WHAT THE TASK REQUIRES: A line below contains "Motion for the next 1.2", and a later one contains "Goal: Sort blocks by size". Repeat both, with every line between them, exactly.

MATERIAL FOR THE TASK:
[Start of section]

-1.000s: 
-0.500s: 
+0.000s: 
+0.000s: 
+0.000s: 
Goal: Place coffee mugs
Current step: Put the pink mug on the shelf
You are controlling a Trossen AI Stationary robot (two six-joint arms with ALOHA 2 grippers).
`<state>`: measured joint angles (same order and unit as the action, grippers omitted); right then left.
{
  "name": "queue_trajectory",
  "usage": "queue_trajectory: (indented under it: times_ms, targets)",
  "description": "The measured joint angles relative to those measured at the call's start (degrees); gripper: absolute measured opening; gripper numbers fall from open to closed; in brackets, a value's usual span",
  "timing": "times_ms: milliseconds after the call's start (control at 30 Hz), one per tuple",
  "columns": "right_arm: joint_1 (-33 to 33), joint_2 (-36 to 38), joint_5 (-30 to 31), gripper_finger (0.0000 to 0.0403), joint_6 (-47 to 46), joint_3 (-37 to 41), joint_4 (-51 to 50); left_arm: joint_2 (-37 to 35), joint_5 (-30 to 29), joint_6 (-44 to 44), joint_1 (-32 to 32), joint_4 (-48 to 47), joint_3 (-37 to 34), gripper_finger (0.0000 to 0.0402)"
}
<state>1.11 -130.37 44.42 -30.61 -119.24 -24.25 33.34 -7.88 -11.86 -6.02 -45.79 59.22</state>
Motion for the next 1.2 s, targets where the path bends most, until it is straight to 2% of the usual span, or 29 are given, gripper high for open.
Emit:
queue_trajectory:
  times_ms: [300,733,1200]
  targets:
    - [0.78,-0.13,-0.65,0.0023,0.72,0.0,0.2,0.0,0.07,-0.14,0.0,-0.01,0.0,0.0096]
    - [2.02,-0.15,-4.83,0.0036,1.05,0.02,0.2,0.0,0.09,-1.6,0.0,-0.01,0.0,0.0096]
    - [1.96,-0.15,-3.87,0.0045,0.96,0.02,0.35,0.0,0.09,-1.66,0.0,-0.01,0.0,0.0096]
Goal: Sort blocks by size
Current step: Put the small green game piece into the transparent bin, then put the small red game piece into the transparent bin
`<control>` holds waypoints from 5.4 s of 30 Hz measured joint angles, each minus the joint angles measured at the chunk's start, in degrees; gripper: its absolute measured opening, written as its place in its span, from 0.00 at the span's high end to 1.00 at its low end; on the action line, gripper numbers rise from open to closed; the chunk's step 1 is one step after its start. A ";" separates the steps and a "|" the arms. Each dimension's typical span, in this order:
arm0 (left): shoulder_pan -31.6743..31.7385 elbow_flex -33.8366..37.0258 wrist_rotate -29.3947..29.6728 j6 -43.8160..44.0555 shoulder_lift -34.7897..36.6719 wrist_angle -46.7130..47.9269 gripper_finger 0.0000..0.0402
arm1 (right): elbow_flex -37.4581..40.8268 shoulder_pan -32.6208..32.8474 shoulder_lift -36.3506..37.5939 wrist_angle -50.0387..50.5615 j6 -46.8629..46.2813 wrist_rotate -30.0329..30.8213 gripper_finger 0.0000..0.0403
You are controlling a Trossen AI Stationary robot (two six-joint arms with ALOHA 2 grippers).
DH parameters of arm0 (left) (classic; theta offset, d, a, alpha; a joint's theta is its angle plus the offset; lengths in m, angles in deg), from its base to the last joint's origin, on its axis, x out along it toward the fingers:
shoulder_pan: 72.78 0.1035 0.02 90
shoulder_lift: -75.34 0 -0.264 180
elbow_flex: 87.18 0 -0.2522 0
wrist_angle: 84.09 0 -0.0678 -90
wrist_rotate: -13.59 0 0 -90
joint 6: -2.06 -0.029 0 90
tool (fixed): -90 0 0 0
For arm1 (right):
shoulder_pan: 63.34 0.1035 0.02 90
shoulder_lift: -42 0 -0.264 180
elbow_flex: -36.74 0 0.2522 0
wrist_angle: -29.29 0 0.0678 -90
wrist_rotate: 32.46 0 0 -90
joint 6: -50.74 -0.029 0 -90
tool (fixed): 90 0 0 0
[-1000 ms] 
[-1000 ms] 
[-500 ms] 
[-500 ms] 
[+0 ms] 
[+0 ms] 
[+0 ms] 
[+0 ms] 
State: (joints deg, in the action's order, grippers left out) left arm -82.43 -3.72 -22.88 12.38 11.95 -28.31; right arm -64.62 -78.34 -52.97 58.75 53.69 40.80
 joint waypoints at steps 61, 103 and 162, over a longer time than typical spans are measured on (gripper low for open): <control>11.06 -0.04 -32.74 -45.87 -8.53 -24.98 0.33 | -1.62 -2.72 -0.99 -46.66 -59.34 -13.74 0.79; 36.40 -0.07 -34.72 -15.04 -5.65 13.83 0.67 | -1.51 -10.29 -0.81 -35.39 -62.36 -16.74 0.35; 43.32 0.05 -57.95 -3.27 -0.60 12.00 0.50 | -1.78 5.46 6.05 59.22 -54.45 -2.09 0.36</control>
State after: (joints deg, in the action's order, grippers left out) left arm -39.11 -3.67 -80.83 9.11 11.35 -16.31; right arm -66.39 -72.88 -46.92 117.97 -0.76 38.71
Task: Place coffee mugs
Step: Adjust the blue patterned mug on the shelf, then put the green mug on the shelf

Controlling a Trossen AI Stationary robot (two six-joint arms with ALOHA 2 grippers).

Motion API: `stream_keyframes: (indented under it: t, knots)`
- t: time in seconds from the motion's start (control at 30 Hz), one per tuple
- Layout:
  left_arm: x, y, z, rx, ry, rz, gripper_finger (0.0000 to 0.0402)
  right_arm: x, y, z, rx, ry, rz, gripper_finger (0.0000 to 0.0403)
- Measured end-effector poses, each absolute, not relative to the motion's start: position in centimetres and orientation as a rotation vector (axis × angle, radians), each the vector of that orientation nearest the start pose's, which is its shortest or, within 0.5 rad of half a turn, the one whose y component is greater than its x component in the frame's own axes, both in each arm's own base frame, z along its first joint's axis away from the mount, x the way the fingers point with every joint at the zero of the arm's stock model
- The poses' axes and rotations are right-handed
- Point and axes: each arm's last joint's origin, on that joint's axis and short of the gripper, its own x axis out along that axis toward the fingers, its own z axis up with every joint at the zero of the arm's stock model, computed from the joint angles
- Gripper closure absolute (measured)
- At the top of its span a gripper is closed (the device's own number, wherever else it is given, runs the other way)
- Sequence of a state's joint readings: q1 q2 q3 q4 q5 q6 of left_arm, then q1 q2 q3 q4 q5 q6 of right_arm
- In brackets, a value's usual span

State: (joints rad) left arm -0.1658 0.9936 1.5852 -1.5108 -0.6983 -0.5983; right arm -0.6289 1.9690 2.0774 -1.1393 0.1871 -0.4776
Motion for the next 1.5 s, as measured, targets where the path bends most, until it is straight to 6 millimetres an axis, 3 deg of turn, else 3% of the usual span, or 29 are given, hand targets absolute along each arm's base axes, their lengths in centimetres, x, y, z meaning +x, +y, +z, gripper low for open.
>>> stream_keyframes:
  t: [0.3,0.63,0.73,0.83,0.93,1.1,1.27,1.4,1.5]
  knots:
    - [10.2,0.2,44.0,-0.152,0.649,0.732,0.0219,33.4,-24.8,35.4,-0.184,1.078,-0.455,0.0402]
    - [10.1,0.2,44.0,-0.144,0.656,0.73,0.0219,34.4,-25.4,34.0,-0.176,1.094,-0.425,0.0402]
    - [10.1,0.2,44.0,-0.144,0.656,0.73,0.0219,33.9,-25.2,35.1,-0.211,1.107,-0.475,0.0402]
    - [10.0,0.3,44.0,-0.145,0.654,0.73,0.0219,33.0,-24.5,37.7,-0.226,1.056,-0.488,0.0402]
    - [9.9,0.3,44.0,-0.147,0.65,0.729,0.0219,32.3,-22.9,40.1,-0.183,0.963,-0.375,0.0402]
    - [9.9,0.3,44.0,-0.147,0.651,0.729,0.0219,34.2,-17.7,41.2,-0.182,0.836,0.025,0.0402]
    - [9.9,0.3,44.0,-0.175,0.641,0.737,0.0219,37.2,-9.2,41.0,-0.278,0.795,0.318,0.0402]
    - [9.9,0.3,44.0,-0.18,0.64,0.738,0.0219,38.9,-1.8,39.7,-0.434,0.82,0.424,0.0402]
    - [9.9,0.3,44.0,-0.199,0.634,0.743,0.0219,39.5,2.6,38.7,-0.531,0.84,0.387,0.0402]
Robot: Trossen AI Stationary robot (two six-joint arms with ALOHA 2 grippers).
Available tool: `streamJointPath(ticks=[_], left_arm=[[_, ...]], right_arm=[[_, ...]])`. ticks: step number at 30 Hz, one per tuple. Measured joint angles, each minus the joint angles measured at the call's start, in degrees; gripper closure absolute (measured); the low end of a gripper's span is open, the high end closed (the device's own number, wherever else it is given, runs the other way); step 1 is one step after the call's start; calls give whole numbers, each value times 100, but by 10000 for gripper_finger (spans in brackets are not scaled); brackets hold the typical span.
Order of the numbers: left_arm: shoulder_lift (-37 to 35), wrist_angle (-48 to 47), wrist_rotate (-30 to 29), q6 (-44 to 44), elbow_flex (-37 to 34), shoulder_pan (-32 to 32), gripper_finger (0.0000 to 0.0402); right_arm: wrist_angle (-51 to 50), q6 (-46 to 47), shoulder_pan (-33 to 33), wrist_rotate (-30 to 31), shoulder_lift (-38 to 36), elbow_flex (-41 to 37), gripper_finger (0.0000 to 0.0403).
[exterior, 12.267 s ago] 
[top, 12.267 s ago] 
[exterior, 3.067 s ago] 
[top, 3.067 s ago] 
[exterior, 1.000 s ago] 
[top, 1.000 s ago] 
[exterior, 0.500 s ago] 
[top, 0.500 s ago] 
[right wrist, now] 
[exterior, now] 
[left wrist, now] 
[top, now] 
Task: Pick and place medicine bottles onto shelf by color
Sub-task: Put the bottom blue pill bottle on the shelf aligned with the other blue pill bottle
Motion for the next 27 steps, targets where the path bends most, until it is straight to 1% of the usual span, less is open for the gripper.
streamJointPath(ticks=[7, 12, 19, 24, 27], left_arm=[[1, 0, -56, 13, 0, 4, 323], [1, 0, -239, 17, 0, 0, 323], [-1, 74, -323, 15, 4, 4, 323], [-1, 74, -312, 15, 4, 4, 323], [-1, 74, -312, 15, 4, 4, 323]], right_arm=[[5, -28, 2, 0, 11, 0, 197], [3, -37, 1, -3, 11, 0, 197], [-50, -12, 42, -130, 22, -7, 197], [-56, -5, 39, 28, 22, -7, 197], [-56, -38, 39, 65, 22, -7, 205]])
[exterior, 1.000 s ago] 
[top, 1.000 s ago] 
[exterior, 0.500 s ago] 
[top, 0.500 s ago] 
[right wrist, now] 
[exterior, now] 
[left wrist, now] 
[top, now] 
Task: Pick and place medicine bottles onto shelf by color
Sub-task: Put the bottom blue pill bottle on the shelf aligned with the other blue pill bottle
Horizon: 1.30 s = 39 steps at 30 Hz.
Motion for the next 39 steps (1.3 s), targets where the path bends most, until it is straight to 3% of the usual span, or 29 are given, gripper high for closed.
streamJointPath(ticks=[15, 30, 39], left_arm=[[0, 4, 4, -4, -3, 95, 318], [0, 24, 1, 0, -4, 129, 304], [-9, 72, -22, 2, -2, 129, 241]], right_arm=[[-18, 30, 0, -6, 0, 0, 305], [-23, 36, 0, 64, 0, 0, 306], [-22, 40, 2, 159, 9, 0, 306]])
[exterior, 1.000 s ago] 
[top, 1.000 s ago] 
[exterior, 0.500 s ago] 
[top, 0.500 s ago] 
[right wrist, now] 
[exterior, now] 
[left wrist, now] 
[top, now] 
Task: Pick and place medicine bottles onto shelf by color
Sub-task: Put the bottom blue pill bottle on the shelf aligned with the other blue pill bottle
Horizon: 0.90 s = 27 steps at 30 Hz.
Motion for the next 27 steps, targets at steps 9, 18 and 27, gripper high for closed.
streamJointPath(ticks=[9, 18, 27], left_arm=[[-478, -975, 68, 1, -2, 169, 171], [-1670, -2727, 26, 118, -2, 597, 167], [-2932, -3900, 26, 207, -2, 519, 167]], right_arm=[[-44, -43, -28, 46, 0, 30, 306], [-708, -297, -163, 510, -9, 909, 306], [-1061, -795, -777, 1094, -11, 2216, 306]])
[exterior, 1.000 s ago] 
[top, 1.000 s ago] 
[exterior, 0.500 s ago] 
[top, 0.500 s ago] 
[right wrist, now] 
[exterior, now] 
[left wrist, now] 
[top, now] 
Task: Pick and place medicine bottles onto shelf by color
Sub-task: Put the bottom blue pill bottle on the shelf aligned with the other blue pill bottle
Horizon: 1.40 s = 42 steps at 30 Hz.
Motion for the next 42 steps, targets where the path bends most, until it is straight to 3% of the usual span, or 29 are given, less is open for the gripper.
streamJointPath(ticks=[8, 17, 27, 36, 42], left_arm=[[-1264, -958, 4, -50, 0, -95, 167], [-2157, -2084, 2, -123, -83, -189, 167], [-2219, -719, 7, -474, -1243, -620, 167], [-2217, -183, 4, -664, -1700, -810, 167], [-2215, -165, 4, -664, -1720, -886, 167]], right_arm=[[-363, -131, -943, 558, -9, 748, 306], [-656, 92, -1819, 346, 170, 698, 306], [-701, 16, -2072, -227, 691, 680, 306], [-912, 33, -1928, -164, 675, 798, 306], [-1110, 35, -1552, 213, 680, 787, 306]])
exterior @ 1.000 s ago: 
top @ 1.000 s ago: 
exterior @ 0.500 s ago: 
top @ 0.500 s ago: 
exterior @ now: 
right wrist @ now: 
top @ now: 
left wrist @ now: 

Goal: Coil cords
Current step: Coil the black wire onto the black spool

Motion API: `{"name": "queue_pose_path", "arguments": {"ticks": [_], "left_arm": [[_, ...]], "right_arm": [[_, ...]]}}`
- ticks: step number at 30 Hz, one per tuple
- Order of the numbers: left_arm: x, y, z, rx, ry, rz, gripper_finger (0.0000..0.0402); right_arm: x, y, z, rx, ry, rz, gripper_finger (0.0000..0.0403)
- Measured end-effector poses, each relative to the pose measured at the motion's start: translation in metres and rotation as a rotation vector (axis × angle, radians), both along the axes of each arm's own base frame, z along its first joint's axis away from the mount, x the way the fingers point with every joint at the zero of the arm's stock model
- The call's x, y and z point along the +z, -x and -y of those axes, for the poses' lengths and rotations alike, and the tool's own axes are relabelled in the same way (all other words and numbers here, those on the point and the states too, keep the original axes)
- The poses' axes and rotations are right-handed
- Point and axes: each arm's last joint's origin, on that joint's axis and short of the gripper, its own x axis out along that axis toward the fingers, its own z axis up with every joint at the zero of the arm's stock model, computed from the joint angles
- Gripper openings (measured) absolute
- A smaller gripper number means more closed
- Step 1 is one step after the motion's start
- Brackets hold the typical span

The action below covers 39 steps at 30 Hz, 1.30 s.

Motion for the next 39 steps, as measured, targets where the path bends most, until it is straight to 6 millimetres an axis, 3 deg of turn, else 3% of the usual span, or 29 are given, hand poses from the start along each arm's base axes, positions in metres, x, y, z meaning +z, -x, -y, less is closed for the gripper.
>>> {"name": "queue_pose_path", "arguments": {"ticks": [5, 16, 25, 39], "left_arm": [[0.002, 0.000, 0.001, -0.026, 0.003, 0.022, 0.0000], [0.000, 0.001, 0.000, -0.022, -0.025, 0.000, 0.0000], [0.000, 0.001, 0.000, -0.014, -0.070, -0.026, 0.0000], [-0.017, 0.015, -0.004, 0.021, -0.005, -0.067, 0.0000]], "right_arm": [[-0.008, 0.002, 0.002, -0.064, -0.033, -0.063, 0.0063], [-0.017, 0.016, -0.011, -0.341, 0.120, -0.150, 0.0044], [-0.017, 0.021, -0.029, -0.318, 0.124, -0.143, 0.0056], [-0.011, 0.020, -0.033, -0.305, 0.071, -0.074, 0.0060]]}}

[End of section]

FINAL ANSWER:
Motion for the next 1.2 s, targets where the path bends most, until it is straight to 2% of the usual span, or 29 are given, gripper high for open.
Emit:
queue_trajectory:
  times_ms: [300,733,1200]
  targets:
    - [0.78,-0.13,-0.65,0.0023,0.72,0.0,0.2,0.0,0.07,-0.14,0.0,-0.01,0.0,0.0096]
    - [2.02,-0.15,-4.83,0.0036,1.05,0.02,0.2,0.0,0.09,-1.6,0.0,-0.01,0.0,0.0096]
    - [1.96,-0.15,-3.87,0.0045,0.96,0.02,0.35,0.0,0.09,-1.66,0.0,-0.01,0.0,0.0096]
Goal: Sort blocks by size

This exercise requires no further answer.